Lately, I have been impressed with the fact that prayer is arguably the most important need for the sustenance, vitality, and continuance of the church. A prayerless church is a powerless church. A prayerless congregation will trend toward becoming a loveless congregation. A prayless people will ultimately become a self-reliant people. Every true believer recognizes the need for prayer to hold a far more central and abiding place in his or her life. How then can we cultivate this means of grace toward divine blessing for the benefit of the church in our day and the advancement of the kingdom of God among His people? The answer is found, at least in part, in the words of the Apostle Paul in Ephesians 1:15-20.

Cultivating Divine Blessing Through Prayer

Having praised and worshiped God for the divine blessing that He freely gives His people in Christ (i.e., election, sanctification, adoption, justification, reconciliation, an inheritance, and the sealing of the Spirit) in Ephesians 1:3-14, the Apostle then turns to let the believers in the church in Ephesus of how he prays for them. He writes,

“For this reason, because I have heard of your faith in the Lord Jesus and your love toward all the saints, I do not cease to give thanks for you, remembering you in my prayers, that the God of our Lord Jesus Christ, the Father of glory, may give you the Spirit of wisdom and of revelation in the knowledge of him, having the eyes of your hearts enlightened, that you may know what is the hope to which he has called you, what are the riches of his glorious inheritance in the saints, and what is the immeasurable greatness of his power toward us who believe, according to the working of his great might that he worked in Christ when he raised him from the dead and seated him at his right hand in the heavenly places.”

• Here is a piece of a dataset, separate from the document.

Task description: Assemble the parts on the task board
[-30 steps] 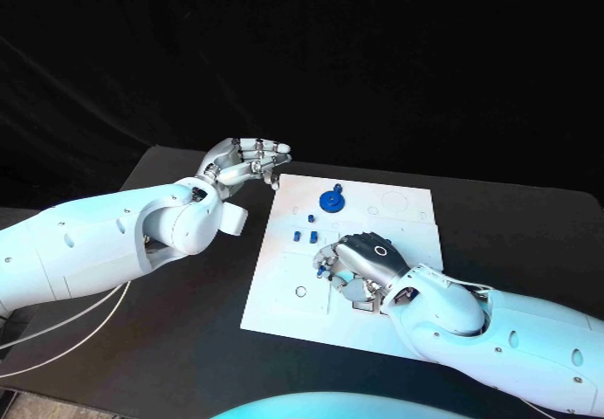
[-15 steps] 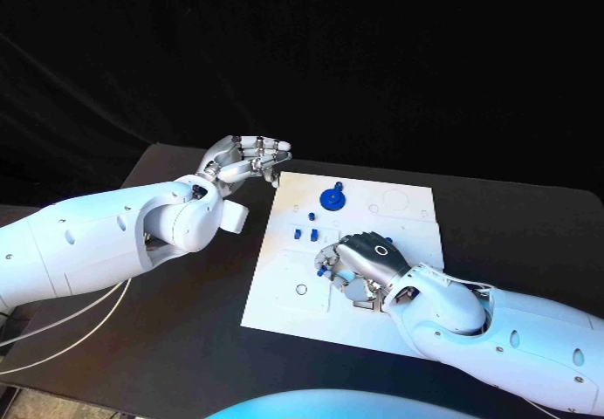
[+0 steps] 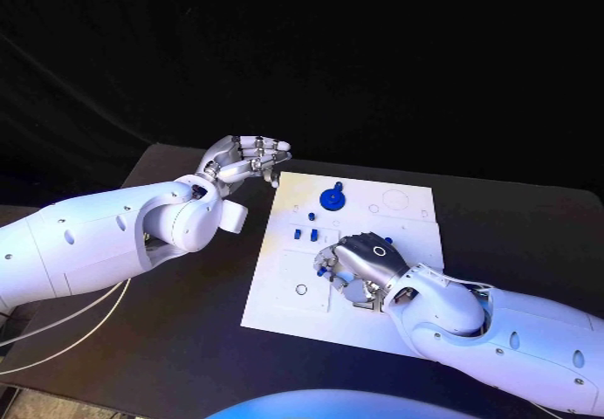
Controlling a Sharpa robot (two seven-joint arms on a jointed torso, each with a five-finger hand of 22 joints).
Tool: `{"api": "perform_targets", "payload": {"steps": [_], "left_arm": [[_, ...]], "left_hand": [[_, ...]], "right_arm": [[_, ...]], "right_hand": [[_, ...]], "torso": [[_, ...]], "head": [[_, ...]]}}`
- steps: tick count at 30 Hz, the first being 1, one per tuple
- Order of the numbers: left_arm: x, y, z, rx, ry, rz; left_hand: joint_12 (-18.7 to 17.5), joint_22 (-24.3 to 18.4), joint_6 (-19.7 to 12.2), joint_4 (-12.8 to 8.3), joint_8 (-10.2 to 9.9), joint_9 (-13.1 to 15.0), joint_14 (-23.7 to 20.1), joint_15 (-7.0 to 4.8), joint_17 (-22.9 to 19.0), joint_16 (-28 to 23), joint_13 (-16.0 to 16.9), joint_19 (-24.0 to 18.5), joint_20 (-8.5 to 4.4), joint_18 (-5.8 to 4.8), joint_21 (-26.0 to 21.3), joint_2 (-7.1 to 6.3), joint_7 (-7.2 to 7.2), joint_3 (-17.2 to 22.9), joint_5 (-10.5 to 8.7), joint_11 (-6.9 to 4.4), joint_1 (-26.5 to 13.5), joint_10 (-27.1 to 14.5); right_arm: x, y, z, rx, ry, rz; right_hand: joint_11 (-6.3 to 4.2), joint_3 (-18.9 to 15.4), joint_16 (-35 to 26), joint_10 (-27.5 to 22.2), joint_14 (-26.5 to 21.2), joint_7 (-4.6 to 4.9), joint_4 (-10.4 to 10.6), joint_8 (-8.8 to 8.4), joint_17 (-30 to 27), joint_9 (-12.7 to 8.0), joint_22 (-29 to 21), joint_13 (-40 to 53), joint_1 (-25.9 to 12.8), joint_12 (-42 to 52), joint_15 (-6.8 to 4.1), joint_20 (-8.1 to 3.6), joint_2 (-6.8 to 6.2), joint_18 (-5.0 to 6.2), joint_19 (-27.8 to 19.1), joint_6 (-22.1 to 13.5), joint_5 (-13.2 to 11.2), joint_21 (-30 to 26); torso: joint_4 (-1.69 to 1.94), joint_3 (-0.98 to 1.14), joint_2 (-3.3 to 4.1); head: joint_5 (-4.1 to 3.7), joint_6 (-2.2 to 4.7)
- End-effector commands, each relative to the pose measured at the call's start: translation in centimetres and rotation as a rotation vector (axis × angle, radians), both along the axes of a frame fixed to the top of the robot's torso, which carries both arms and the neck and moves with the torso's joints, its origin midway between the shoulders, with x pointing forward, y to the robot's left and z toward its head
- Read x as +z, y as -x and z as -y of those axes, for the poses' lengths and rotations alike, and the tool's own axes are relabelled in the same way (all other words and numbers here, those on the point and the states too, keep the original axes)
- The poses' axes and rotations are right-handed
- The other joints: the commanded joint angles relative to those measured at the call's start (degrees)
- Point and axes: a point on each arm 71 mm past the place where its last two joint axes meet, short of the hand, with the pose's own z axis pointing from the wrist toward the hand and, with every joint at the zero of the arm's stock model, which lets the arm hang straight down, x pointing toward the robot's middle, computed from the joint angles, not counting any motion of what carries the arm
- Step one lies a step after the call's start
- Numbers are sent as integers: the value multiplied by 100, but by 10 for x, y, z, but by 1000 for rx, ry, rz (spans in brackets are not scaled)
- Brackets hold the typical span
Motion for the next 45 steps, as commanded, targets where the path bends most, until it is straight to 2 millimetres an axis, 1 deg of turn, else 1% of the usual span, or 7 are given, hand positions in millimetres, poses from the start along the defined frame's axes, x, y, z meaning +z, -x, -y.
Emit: {"api": "perform_targets", "payload": {"steps": [1, 14, 21, 28, 35, 42, 45], "left_arm": [[1, 0, 1, -3, 7, 3], [1, 1, 1, -3, 6, 1], [1, 1, 0, -3, 5, -2], [1, 1, -1, -3, 4, -4], [0, 1, -3, -1, 3, -5], [0, 1, -2, -5, 4, -6], [0, 2, -2, -6, 4, -7]], "left_hand": [[32, -8, -55, -17, 3, -7, -42, 5, -10, -28, 8, -11, 48, 31, -28, -8, 0, -13, 27, 0, 19, -54], [50, -10, -61, -17, 10, -9, -49, 7, -14, -25, 11, -15, 53, 32, -32, -2, 0, -15, 27, 1, 18, -70], [58, -10, -61, -22, 14, -10, -52, 7, -16, -24, 12, -17, 53, 34, -32, 1, -2, -13, 28, 1, 24, -76], [59, -11, -61, -23, 15, -10, -53, 8, -17, -24, 12, -17, 54, 34, -33, 1, -2, -13, 27, 1, 24, -80], [61, -11, -61, -24, 18, -10, -56, 9, -18, -23, 12, -19, 54, 34, -34, 0, -1, -15, 26, 3, 24, -89], [63, -11, -60, -24, 21, -10, -58, 9, -20, -23, 12, -20, 55, 34, -35, 0, -2, -16, 24, 4, 23, -95], [63, -11, -60, -24, 21, -10, -58, 9, -20, -23, 12, -20, 55, 34, -35, 0, -2, -16, 24, 4, 23, -95]], "right_arm": [[-4, 2, -3, 6, 58, -7], [-8, 2, -8, 3, 108, -25], [-4, 2, -6, -14, 70, -3], [6, 8, 3, -34, 20, 31], [31, 7, 20, -66, -24, 68], [60, -14, 57, -145, 12, 48], [65, -23, 75, -178, 51, 19]], "right_hand": [[-17, -9, -9, 0, 362, 37, -34, 25, 444, 15, 1406, -8, -71, -25, -18, -36, 24, -23, 505, 9, -26, -32], [-3, -67, -45, -31, 350, 40, -25, -8, 390, 19, 1383, 10, -212, -98, -8, -24, -8, -8, 479, -41, -149, -99], [163, 2, -119, -436, 318, 207, 40, -386, 273, -145, 1280, -52, -430, -295, 125, 74, -224, 51, 375, -570, -146, -386], [173, 36, -167, -580, 295, 179, 24, -518, 203, -201, 1229, -71, -464, -282, 138, 106, -349, 82, 327, -740, -156, -524], [168, 24, -220, -674, 273, 151, 28, -497, 133, -193, 1150, -81, -495, -275, 134, 111, -432, 127, 253, -671, -209, -736], [151, -42, -159, -685, 298, 125, 99, -496, 192, -194, 1141, -78, -603, -252, 123, 104, -515, 130, 251, -643, -258, -756], [157, -423, -206, -881, 274, 110, 218, -544, 112, -214, 1010, -117, -728, -271, 137, 100, -584, 198, 140, -690, -42, -1097]], "torso": [[3, -6, 2], [10, -9, 0], [2, -6, -2], [-2, 0, -7], [-7, 1, -7], [2, -16, -14], [2, -15, -13]], "head": [[-17, 8], [-34, -2], [-48, 9], [-79, 40], [-176, 106], [-374, 199], [-414, 238]]}}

The flow from praise to prayer is instructive for us. Paul goes from praising God for “every spiritual blessing” with which He has blessed His people “in the heavenly places in Christ” to giving thanks to God for them. He then moves from thanking God for the grace He has already given them to praying for a greater realization of these spiritual blessings in their experience. What greater fruit of worship could there be than a heart that turns to the Lord in prayer for those blessings for which we have worshiped and praised him!